W miniony weekend Mały Skansen przy Ostrowie Lednickim rozbrzmiewał śmiechem, muzyką i dźwiękami bębnów – wszystko za sprawą wyjątkowej edycji Nocy Kupały organizowanej przez Muzeum Pierwszych Piastów na Lednicy. Tegoroczne świętowanie przesilenia letniego odbyło się z królewskim rozmachem.
Żywioły, ogień i wianki
Setki osób przybyły do skansenu, by wziąć udział w obchodach jednego z najstarszych słowiańskich świąt. Wydarzenie rozpoczęły warsztaty i zajęcia dla całych rodzin – od plecenia wianków, przez warsztaty bębniarskie, aż po tworzenie kwiatów z bibuły. Najmłodszych przyciągały opowieści obrzędowe w wykonaniu „Karawany Opowieści”, a pasjonaci dawnych zwyczajów uczestniczyli w zajęciach przyrodniczo-historycznych i grach terenowych.
Wieczór pełen dźwięków i emocji
Kulminacją święta był koncert energetycznej Megitzy, która porwała publiczność do tańca, łącząc brzmienia tradycyjne z nowoczesnym twistem. Zaraz po nim na scenę wkroczył Zespół Pieśni i Tańca „Łany”, prezentując widowisko plenerowe inspirowane dawnymi obrzędami kupalnymi. Pokaz przyciągnął rzesze widzów, którzy z zapartym tchem obserwowali tańce wokół ognia i rytuały związane z miłością, wodą i oczyszczeniem.

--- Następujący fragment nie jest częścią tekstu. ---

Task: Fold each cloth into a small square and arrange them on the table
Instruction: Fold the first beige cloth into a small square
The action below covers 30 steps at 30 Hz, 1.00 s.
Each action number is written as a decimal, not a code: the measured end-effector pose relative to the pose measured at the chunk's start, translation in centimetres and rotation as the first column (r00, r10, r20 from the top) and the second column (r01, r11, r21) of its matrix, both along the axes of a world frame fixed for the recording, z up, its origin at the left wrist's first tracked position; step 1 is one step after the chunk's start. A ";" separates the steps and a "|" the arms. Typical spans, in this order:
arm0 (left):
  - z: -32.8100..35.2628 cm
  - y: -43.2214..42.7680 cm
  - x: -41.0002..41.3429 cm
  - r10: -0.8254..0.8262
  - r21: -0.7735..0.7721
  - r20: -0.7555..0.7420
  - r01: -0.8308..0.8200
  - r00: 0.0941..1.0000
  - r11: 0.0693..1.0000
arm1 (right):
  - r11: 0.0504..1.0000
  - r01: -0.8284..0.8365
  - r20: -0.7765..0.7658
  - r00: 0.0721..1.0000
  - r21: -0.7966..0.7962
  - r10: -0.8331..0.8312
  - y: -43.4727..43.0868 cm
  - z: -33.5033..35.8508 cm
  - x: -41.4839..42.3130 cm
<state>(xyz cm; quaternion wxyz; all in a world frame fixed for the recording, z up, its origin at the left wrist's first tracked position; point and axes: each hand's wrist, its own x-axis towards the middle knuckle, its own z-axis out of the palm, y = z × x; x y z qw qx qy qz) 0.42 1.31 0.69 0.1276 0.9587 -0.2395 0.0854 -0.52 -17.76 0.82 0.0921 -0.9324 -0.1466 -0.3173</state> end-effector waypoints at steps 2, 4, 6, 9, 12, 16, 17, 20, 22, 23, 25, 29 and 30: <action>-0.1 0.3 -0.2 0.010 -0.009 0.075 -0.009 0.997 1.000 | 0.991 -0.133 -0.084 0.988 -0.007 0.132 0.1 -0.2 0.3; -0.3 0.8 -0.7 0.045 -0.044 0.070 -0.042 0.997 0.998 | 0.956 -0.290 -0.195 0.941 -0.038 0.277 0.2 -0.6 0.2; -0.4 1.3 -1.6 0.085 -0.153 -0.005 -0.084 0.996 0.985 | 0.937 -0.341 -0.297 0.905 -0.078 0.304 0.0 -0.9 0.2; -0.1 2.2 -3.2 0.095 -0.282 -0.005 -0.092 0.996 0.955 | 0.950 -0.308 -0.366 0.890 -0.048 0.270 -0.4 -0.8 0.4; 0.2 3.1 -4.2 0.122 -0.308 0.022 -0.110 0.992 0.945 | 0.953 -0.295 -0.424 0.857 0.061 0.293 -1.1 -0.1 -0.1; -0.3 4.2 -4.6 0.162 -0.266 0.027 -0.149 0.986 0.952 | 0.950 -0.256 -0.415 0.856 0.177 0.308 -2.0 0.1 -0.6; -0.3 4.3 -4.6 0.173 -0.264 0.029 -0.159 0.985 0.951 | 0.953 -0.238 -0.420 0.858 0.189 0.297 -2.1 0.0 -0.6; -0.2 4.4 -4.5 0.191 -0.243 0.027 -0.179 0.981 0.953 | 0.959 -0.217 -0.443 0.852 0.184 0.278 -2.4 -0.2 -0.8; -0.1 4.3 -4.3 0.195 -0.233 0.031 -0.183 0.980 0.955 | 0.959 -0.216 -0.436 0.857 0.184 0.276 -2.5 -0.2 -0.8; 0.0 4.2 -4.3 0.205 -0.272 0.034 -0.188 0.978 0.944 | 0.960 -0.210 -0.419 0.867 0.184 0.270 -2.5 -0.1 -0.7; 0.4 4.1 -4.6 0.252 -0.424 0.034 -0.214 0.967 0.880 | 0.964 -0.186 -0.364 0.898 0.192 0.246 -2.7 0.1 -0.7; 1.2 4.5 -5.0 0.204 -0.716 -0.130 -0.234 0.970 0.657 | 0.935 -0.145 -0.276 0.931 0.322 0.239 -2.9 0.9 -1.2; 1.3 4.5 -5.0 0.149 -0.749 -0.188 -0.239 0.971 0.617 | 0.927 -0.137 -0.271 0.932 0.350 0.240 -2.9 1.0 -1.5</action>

Nie zabrakło też warsztatów tańca dawnego, które zamieniły plac skansenu w prawdziwy dwór sprzed wieków. Nad całym wydarzeniem unosiła się atmosfera wspólnoty, tradycji i magii.
Powrót do korzeni i wspólnoty
Organizatorzy zadbali także o wygodę uczestników – dzięki współpracy z Gminą Łubowo oraz wsparciu Starostwa Powiatowego w Gnieźnie uruchomiono specjalne, bezpłatne linie autobusowe, które przez cały weekend dowoziły uczestników z Gniezna i okolic. Rozwiązanie to pozwoliło wielu osobom – również tym bez samochodu – doświadczyć wyjątkowej atmosfery wydarzenia.
Jak podkreślają pracownicy muzeum, celem imprezy było nie tylko uczczenie najkrótszej nocy w roku, ale też przypomnienie o słowiańskich korzeniach, wspólnocie i harmonii z naturą – wartościach, które dziś wydają się znów szczególnie ważne.
Święto ognia, wody i miłości
Tegoroczna Noc Kupały pokazała, iż duch dawnych obrzędów przez cały czas potrafi gromadzić ludzi i wzbudzać emocje. Dla wielu był to nie tylko sposób na spędzenie wyjątkowego wieczoru, ale też okazja do refleksji nad siłą natury, rytmem pór roku i znaczeniem wspólnego świętowania.